## TASK ITEM
The reply should hold only the lines from the one with "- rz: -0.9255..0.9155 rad" to the one with "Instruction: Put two", both ends kept, exactly as they appear below, without any pictures.
------------
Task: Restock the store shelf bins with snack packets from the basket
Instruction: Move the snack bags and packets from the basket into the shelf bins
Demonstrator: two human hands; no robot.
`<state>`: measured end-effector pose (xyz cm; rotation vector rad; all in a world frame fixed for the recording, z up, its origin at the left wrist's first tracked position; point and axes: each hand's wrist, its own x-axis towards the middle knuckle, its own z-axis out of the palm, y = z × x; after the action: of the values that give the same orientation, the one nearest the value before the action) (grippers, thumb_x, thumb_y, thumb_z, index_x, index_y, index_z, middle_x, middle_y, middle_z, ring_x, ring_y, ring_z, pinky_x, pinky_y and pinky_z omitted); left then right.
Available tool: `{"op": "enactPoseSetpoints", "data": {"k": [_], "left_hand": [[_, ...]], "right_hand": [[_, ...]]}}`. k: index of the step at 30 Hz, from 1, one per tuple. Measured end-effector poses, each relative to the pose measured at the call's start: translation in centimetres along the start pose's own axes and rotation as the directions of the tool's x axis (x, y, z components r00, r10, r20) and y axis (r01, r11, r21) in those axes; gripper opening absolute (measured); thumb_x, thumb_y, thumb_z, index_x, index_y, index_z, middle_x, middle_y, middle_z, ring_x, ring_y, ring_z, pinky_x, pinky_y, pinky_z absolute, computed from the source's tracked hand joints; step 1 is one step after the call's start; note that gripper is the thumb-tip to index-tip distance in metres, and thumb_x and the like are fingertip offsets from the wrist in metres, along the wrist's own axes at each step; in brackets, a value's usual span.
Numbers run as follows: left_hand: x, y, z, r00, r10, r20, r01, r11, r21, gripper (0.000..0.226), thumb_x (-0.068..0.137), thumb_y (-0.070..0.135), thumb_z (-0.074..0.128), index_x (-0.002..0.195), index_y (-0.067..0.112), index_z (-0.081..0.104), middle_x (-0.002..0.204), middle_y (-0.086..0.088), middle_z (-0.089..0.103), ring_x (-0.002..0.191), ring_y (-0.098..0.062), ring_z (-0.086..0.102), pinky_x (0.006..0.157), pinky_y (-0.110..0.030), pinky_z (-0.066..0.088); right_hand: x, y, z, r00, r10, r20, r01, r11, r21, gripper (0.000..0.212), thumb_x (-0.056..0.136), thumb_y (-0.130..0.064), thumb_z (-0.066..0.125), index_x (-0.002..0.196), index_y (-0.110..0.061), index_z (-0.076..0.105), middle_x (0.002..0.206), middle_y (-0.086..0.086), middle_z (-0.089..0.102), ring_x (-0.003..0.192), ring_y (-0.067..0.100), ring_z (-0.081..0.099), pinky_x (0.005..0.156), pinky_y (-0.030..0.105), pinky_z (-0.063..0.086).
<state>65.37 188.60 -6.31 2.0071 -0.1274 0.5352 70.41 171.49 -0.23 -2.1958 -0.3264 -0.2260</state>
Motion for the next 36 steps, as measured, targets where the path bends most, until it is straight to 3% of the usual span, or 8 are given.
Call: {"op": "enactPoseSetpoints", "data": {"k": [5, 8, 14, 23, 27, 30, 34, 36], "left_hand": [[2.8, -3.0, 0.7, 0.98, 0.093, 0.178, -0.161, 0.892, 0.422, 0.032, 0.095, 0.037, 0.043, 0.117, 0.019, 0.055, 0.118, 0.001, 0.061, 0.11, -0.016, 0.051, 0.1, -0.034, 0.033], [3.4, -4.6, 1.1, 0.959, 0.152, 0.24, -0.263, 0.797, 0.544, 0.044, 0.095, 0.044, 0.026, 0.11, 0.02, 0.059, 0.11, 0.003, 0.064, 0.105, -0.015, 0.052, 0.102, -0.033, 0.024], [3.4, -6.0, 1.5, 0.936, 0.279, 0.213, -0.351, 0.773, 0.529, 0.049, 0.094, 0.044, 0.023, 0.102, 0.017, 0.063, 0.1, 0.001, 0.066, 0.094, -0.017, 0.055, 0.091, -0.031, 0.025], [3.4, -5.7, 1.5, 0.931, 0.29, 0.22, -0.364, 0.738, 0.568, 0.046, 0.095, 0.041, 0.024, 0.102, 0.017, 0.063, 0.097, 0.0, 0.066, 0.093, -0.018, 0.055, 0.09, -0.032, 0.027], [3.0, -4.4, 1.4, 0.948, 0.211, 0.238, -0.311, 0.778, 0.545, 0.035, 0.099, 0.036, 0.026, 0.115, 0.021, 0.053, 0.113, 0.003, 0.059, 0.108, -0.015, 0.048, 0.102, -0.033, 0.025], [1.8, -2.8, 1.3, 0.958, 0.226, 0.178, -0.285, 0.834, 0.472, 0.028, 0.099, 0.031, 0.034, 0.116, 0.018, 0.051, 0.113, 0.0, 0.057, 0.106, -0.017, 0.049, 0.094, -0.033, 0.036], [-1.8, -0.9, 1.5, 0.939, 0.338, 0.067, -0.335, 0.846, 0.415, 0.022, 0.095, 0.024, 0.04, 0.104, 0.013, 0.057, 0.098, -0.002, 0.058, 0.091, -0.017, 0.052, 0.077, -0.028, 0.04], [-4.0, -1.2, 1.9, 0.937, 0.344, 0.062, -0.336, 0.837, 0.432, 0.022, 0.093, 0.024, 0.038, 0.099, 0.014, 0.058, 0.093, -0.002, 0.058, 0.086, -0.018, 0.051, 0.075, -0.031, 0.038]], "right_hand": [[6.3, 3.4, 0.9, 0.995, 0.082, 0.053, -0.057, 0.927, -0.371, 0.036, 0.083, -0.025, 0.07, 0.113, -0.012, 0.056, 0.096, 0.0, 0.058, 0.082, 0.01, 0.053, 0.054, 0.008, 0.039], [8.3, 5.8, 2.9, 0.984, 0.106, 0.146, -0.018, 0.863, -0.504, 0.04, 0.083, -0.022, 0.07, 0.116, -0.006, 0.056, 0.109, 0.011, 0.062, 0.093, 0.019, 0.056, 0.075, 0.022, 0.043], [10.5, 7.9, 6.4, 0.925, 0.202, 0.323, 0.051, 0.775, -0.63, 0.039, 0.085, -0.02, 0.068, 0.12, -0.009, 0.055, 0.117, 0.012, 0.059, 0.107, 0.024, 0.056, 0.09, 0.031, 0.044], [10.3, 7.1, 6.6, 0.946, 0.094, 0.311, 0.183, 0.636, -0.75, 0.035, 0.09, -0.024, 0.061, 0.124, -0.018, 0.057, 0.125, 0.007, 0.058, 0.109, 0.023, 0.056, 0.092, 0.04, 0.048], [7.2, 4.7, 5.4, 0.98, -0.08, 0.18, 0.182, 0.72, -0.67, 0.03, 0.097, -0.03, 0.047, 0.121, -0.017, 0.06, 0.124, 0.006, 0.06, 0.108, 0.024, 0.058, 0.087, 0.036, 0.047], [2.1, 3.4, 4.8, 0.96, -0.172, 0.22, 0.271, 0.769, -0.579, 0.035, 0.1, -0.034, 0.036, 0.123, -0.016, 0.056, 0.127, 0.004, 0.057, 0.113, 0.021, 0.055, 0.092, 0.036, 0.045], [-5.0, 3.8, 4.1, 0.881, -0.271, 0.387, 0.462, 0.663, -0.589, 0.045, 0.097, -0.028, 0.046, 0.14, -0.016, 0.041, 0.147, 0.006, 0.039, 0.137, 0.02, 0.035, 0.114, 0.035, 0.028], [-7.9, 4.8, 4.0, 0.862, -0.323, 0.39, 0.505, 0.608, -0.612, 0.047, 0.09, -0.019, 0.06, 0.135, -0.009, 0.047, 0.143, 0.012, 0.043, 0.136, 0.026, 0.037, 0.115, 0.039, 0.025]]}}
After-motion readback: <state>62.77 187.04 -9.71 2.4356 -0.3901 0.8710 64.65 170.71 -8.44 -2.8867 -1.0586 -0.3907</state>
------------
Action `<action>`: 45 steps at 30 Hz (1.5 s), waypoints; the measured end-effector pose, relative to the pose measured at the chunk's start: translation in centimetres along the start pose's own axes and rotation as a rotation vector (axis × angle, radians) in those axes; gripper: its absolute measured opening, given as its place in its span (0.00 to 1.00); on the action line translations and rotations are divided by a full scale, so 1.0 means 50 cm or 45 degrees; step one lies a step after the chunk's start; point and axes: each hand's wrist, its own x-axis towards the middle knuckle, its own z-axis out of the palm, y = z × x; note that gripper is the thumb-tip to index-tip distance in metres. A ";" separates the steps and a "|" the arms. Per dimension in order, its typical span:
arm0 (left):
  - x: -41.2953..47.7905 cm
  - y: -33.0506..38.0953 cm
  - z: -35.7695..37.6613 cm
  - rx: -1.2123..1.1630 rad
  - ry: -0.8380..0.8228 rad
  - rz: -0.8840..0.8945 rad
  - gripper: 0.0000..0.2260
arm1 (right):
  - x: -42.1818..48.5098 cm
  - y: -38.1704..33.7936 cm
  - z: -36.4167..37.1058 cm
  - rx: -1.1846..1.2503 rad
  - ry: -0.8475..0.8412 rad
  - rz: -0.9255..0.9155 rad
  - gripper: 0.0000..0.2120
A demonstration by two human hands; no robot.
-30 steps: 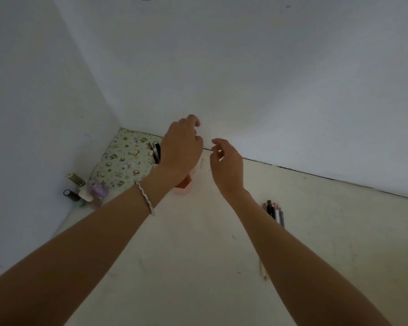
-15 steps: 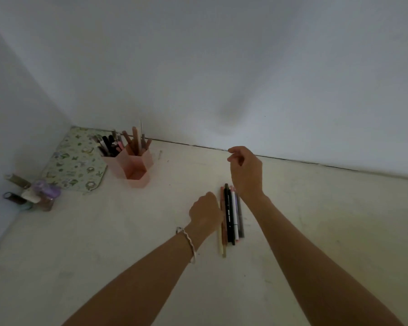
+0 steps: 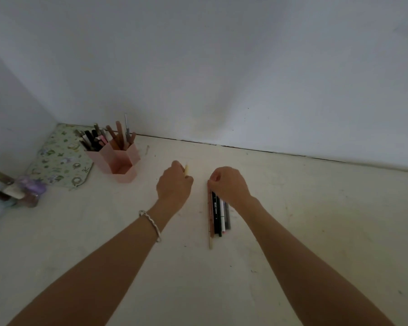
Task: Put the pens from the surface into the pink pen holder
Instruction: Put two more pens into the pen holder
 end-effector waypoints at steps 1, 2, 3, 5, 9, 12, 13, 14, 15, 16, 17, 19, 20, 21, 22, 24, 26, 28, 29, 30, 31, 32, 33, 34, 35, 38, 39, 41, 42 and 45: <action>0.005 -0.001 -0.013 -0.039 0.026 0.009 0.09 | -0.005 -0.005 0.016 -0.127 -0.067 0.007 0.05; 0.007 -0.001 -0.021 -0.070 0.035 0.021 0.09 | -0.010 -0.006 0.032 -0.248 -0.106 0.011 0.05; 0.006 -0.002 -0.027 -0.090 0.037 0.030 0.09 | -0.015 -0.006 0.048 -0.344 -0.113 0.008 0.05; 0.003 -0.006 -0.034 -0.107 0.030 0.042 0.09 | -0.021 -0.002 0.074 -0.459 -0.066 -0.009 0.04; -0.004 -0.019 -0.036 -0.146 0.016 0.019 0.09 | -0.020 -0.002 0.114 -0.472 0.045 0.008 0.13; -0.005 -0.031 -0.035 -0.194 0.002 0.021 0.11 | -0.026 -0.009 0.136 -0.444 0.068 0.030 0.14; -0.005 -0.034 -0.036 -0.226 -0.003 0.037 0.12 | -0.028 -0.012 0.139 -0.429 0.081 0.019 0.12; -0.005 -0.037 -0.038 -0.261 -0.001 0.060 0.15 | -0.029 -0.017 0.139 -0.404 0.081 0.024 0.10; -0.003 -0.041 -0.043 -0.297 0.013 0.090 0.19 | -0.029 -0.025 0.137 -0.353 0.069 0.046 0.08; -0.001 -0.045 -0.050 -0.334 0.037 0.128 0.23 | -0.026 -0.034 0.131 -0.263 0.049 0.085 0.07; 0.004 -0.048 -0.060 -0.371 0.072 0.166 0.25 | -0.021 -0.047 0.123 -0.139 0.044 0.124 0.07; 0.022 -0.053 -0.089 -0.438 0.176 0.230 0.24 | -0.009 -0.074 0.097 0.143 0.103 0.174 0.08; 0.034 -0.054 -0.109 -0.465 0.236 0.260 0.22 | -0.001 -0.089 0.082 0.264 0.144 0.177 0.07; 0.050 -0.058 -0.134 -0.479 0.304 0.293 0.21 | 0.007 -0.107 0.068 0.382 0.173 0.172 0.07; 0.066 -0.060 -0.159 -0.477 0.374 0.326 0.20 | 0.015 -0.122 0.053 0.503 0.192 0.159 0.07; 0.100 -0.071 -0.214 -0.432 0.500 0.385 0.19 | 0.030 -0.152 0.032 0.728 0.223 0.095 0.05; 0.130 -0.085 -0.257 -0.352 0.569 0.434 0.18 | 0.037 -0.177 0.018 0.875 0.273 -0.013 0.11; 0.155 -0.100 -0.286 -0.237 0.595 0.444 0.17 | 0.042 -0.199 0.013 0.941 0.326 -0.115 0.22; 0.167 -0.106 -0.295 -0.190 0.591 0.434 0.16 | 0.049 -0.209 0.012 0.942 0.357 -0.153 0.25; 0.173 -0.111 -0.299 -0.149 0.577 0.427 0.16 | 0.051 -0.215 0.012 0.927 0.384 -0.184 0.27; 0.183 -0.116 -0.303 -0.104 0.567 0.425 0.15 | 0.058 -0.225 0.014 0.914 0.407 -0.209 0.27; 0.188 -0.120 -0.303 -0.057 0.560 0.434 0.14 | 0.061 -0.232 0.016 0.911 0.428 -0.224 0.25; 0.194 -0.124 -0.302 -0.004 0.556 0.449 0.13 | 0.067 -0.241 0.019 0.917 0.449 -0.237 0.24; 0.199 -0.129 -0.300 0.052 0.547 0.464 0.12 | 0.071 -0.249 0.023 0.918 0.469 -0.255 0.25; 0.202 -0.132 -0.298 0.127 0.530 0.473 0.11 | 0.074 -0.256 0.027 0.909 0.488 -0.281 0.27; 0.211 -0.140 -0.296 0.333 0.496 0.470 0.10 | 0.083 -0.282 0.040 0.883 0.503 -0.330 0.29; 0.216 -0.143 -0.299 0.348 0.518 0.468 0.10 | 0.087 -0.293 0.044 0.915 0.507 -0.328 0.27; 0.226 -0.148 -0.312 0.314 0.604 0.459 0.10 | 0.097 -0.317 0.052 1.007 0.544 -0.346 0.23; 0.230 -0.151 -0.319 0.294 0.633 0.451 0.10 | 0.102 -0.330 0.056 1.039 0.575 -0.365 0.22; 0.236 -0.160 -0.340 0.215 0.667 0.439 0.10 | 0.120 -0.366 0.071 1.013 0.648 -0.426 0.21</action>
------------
## OUTPUT BELOW
  - rz: -0.9255..0.9155 rad
  - gripper: 0.0000..0.2120
A demonstration by two human hands; no robot.
-30 steps: 
-15 steps: 
+0 steps: 
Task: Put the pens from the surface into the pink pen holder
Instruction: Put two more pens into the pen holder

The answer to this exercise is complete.